Mitt Romney has a "taxing" problem that has Rupert Murdoch calling for the Republican presidential nominee to fire his top campaign staff.
The conservative media magnate, whose British news outlets remain embroiled in controversy in the wake of a phone-hacking scandal, took to Twitter to criticize Mr. Romney's advisers after they apparently botched their candidate's response to last week's Supreme Court decision upholding President Barack Obama's health-care law.
Unless he replaces his staff, Mr. Murdoch warned, Mr. Romney risks being outsmarted by Mr. Obama's wily team of campaign operatives.
"Met Romney last week. Tough O Chicago pros will be hard to beat unless he drops old friends from team and hires some real pros. Doubtful," the 81-year-old billionaire tweeted earlier this week.
The Wall Street Journal, which is owned by Mr. Murdoch, reprised that theme in a Thursday editorial, blaming Mr. Romney's "confused" reaction to the Supreme Court ruling on his staff.
The editorial followed Mr. Romney's Wednesday move to switch gears and align himself with Congressional Republicans in characterizing the Obama health-care law as a new tax.
It was an effort in damage control. But it only reinforced Mr. Romney's image as a flip-flopper.
Mr. Romney's initial reluctance to call the penalties envisioned under Mr. Obama's law a new tax stemmed from the fact the health legislation he passed while governor of Massachusetts imposes similar levies.
By calling "Obamacare" a tax, Mr. Romney effectively conceded that he raised taxes in Massachusetts. That put him in violation of the GOP's anti-tax pledge.
"This latest mistake is of a piece with the campaign's insular staff and strategy that are slowly squandering an historic opportunity," the Journal wrote on Thursday. "Mr. Romney promised Republicans he was the best man to make the case against President Obama, whom they desperately want to defeat. So far Mr. Romney is letting them down."
Last week, the Supreme Court rejected the main argument of the Obama administration, concluding that U.S. Constitution's commerce clause does not empower the federal government to force individuals to purchase health insurance.
But it decided that the law was nevertheless valid, since the government has unlimited power to tax people who refuse to buy insurance.
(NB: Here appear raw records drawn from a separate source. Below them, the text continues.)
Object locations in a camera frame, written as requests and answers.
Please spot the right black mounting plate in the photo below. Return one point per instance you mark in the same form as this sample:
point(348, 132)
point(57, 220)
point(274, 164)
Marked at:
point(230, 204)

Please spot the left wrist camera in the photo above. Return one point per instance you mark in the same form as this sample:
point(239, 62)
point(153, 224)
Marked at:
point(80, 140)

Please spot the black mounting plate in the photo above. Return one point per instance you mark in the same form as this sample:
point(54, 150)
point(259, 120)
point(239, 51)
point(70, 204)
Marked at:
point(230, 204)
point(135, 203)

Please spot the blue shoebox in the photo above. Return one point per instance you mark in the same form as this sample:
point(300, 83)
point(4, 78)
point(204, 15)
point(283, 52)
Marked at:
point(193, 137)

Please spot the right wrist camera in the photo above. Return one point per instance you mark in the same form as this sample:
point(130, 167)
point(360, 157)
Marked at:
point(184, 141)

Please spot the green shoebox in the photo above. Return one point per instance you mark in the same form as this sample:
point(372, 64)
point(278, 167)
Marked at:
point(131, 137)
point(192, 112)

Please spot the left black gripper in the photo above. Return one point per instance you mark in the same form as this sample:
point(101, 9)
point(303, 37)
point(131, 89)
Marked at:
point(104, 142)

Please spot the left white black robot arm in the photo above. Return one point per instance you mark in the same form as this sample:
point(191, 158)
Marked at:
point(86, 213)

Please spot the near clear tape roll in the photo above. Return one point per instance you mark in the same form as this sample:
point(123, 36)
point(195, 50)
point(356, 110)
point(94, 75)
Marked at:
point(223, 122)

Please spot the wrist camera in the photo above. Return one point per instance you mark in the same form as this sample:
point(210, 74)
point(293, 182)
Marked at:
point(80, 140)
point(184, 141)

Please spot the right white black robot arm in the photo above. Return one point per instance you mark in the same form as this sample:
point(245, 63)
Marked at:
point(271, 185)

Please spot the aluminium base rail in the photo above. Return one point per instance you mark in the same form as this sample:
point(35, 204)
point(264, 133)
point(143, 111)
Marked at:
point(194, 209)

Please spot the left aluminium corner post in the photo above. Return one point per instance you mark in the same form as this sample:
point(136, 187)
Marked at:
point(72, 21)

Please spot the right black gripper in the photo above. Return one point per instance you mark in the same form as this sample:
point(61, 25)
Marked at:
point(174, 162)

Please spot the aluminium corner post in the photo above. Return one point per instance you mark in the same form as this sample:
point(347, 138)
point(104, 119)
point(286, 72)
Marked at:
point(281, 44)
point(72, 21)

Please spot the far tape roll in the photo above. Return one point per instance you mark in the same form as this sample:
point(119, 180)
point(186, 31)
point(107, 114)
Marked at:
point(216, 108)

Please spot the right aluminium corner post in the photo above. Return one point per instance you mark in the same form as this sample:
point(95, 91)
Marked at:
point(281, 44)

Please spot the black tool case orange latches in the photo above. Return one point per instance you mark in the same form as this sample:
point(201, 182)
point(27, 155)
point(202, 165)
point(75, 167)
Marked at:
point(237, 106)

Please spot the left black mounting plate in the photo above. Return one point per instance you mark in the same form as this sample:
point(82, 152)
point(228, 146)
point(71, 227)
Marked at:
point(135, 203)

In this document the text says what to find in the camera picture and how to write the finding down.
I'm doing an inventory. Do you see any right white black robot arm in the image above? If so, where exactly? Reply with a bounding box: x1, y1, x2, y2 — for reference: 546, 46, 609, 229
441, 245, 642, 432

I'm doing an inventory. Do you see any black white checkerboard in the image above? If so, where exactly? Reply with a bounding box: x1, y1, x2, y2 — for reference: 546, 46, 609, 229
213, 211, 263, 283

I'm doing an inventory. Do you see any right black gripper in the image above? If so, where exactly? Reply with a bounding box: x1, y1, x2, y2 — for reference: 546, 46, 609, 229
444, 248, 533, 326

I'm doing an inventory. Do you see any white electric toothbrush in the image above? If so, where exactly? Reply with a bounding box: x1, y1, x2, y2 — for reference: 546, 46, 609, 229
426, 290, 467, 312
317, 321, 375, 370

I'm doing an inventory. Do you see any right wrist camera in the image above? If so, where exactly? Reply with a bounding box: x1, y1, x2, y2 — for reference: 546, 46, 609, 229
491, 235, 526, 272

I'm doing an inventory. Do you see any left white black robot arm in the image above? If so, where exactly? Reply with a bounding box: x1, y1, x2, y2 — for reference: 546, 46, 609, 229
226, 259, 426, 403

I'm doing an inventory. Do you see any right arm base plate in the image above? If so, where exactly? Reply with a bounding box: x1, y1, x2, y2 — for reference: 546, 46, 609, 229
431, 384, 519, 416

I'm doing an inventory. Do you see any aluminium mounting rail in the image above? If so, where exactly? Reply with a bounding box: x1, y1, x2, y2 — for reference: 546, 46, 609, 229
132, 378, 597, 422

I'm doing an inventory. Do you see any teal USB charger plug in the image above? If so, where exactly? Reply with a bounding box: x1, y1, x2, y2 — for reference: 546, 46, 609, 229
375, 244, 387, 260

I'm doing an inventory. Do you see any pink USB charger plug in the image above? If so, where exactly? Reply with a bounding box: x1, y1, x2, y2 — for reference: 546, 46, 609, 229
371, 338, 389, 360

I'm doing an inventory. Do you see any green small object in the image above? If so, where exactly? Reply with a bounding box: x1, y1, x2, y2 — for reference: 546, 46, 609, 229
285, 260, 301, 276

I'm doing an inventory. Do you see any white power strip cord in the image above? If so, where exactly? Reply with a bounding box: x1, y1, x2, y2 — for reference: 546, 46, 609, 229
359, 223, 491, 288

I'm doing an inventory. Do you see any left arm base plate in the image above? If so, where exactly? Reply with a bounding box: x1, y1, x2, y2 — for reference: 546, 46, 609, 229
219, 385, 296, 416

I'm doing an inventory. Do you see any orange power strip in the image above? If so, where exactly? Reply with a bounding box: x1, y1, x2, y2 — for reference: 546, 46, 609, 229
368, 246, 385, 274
Congressional Republicans jumped on the ruling to argue that "Obamacare" constitutes a massive new tax on the middle-class. Mr. Romney's top advisers refused to go that far, countering the levy imposed by the new law is a "penalty."
Mr. Romney hoped to put an end to conflict on Wednesday, telling CBS News : "The Supreme Court is the highest court in the nation, and it said that it's a tax, so it's a tax. They have spoken. There is no way around that."
The statement only added fuel to the debate over Mr. Romney's campaign staff. In a television interview last week, senior adviser Eric Fehrnstrom repeatedly refused to use the 't' word to refer to the Obama law, sticking to the line that Obamacare imposed an "unconstitutional penalty" on the non-compliant.
Mr. Fehrnstrom is the same adviser who, in March, caused a stir by comparing Mr. Romney's move from the GOP primary to the general election campaign to an "Etch A Sketch" moment. Mr. Romney could distance himself from the hard right-wing stands he took to win the primary by moving to the centre, Mr. Fehrnstrom suggested.
"I think you hit a reset button for the fall campaign, everything changes. It's almost like an Etch A Sketch, you can kind of shake it up and we start all over again," Mr. Fehrnstrom said at the time.
Mr. Murdoch, for his part, is not backing down. After his initial tweet, he jumped back in with another: "Romney people upset at me! Of course I want him to win, save us from socialism, etc but should listen to the good advice and get stuck in!"